Task instructions: Write out the lines below exactly, beginning at the one with "Two camera images, one" and stopping after the one with "pink plastic bag: x=179"; the pictures are not copied.

Material supplied:

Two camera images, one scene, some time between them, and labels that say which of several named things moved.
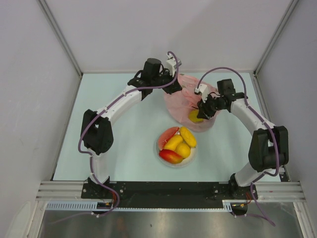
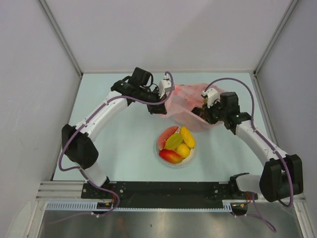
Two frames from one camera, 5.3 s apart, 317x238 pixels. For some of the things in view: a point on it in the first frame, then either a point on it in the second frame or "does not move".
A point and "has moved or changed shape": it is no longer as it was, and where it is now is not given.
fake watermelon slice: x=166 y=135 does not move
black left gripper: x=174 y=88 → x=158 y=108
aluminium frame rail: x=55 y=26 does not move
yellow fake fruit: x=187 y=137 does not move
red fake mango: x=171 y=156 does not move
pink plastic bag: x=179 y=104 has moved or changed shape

...

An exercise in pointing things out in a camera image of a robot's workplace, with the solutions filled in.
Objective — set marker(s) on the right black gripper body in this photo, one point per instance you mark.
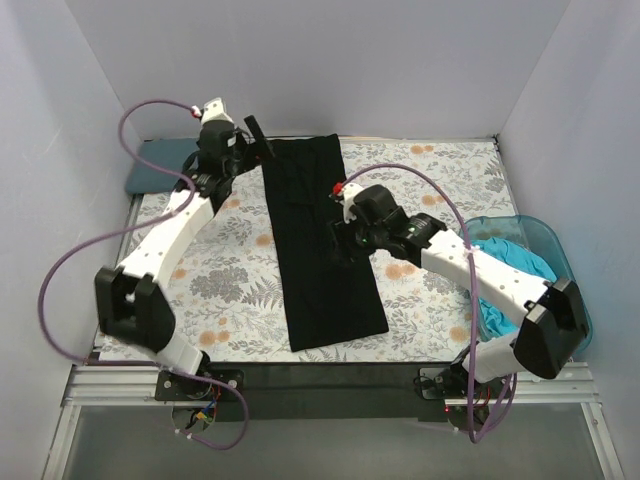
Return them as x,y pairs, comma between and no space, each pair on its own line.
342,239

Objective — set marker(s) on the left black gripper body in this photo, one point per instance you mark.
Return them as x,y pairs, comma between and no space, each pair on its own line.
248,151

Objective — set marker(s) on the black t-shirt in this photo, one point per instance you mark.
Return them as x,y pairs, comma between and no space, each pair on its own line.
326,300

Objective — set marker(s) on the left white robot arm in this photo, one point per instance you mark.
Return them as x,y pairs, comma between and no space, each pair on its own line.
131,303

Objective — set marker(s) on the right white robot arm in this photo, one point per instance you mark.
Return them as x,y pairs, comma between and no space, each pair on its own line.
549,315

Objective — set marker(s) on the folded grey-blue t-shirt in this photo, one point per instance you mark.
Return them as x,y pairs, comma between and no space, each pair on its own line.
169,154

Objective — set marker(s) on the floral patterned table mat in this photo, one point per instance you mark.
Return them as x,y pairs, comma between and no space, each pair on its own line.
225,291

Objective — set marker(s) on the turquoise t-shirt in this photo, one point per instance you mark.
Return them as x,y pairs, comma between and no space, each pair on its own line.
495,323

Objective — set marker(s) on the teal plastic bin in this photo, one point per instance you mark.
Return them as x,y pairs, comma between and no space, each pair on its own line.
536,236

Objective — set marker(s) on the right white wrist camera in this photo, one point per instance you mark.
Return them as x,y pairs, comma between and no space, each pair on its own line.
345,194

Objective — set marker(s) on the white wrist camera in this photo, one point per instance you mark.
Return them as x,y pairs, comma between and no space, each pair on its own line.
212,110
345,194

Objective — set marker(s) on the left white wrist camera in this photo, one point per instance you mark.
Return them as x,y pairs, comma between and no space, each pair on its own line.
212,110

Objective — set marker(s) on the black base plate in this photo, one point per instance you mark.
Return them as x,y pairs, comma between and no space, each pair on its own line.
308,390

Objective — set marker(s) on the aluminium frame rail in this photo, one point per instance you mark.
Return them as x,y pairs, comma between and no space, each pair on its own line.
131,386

Task answer:
Two camera images, one scene, some time between them, and labels that say which of several named things moved.
Two frames from one camera, 5.3 s apart, 317x238 pixels. For some of the things in view: a point on it in the first frame, then either a point on it in the second frame or "does not move".
A point and "has moved or changed shape": it is no longer as it was, and where it is now is not given.
fake watermelon slice: x=166 y=135 does not move
black left gripper: x=174 y=88 → x=158 y=108
aluminium frame rail: x=55 y=26 does not move
yellow fake fruit: x=187 y=137 does not move
red fake mango: x=171 y=156 does not move
pink plastic bag: x=179 y=104 has moved or changed shape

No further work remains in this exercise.